Future peace bound in oil

28 April 2010

Sudan must ensure a more even distribution of its oil wealth, or risk more conflict in the run-up to a referendum on independence in January 2011

On 26 April, Sudan’s election commission declared President Omar Hassan al-Bashir and his ruling National Congress Party (NCP), the winner of the country’s first multiparty elections in 24 years, despite allegations of ballot irregularities.

Following his victory with 68 per cent of votes, he now faces a stack of economic challenges, chief among them the possibility of a split between the largely Arab north and the sub-Saharan African south, which is to be decided in a January 2011 referendum.

If, as predicted, the south votes next year to secede from a united Sudan, the government of South Sudan (GOSS) and its Khartoum counterpart will have to agree on how to share strategic national resources. The country is already facing stark economic choices. Its external debt stands at $34bn, which exceeds projected oil revenues – the source of 93 per cent of the country’s exports and at least 50 per cent of state income in 2009.

Sudan GDP and inflation
 200720082009f2010f
Real GDP growth (% change)10.26.845
Inflation (annual average %)814.398
f = forecast. Source: IMF

Both North and South Sudan experienced fiscal pressures in 2008-2009 as a result of the collapse in oil prices and revenues, adding to the already large debt arrears with foreign lenders. Sudan has been excluded from debt relief due to the conflict in Darfur, which led to the International Criminal Court ordering President Al-Bashir’s arrest in March 2009.

The country’s myriad conflicts have proven a drain on state finances. The 2010 budget envisages that spending on defence and security will be SP6.5bn ($2.9bn), about a quarter of the total budgeted current expenditure of SP25.1bn. However, the strong oil sector growth of the last decade has driven a substantial improvement in Sudan’s economic performance, even as the country was mired in damaging military conflicts.

Oil output

Real gross domestic product (GDP) growth surged from about 5 per cent in the 1990s to 7.5 per cent in the 2000-2008 period, one of the strongest records in the region, according to the International Monetary Fund. This was thanks largely to an increase in oil production, from 130,000 barrels a day (b/d) in 1999 to about 500,000 b/d today, coinciding with a long-term rise in global prices.

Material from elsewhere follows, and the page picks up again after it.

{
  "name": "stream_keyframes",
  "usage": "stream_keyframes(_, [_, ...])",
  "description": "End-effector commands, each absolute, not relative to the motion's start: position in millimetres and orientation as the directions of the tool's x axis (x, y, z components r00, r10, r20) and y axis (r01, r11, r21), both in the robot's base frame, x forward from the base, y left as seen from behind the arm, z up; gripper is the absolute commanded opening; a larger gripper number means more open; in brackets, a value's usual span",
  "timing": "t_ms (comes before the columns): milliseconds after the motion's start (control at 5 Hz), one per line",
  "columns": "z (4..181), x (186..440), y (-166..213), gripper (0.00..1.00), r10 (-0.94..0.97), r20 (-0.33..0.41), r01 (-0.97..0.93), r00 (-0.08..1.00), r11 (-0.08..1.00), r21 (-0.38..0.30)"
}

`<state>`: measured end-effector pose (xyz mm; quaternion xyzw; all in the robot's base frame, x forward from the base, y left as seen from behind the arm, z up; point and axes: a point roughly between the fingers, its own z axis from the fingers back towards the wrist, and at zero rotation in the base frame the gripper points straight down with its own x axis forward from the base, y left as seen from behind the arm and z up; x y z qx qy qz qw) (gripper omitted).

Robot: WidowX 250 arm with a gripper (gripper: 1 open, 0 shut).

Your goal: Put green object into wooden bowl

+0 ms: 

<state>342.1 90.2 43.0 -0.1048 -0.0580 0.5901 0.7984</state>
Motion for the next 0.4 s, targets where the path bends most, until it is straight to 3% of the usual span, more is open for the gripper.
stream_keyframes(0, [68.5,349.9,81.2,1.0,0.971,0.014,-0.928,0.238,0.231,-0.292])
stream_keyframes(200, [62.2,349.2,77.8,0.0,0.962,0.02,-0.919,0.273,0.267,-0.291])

Despite its international pariah status, Khartoum has attracted support from regional lenders. In February, Kuwait’s Arab Fund for Economic and Social Development agreed a $175m loan for the construction of the Khartoum New International Airport. In October 2009, the Saudi Development Fund offered a $93m loan to help fund a sugar project and improvements to the Roseires Dam.

But the benefits have not been uniformly enjoyed by the Sudanese – wide disparities between the relatively wealthy Arab north and the impoverished south, marginalised farming communities in Darfur, the Nuba Mountains and the Eastern states.

Despite increased agricultural output, Sudan remains dependent on imported food. According to a report, Decisions and Deadlines: A Critical Year for Sudan, published in January by UK think-tank Chatham House, most investment has been directed to dams rather than agricultural development.

If the peace settlement agreed in 2005 is to hold firm and the anticipated division between north and south is not to lead to another conflict, Khartoum needs to ensure a more even distribution of wealth.

But this task has been made more onerous by the recent global economic crisis. Sudan was hard hit by the fall in oil prices in 2008. GDP growth shrank to 6.8 per cent that year, compared with 10.2 per cent in 2007, and moderated further in 2009 to an estimated 4 per cent. The continued global recession will slow recovery prospects in 2010, though Sudan’s finances will feel the positive impact of higher oil prices this year, with the government forecasting oil revenues of SP10.5bn.

More challenging economic decisions will arise over the next year. “The likelihood of separation between north and south will have a lot of costs associated with it. Cash will need to be found to enable them to go through the processes needed for separation,” says one western analyst.

Though diplomatically still at the bottom of the pack in western donor eyes, Khartoum may yet be upgraded in the wake of the election, and it would then later be in a position to do deals on its unpaid debt – for example, by trading some of this with the newly independent south, which would be able to obtain better terms for the debt.

Sharing wealth

According to the Chatham House report, in the event of a secession, Southern Sudan could assume central government debt in return for concessions on other issues, calculating that its diplomatic position will encourage debt-forgiveness, which remains a distant prospect in the north.

Both sides will also have to come to an agreement on sharing oil revenues as their economic fortunes are inextricably linked; 80 per cent of Sudan’s oil production is based in the south, while the north controls the country’s refinery and export pipeline. GOSS ministers have already warned an independent South Sudan would review all deals struck between Khartoum and foreign oil firms.

Oil may have perpetuated the war, but it may also be the basis for lasting peace. For the more developed north, oil is a vital bonus; for the impoverished south, uninterrupted exports will be a source of long-term revenue. And neither can afford conflict to jeapordise this resource.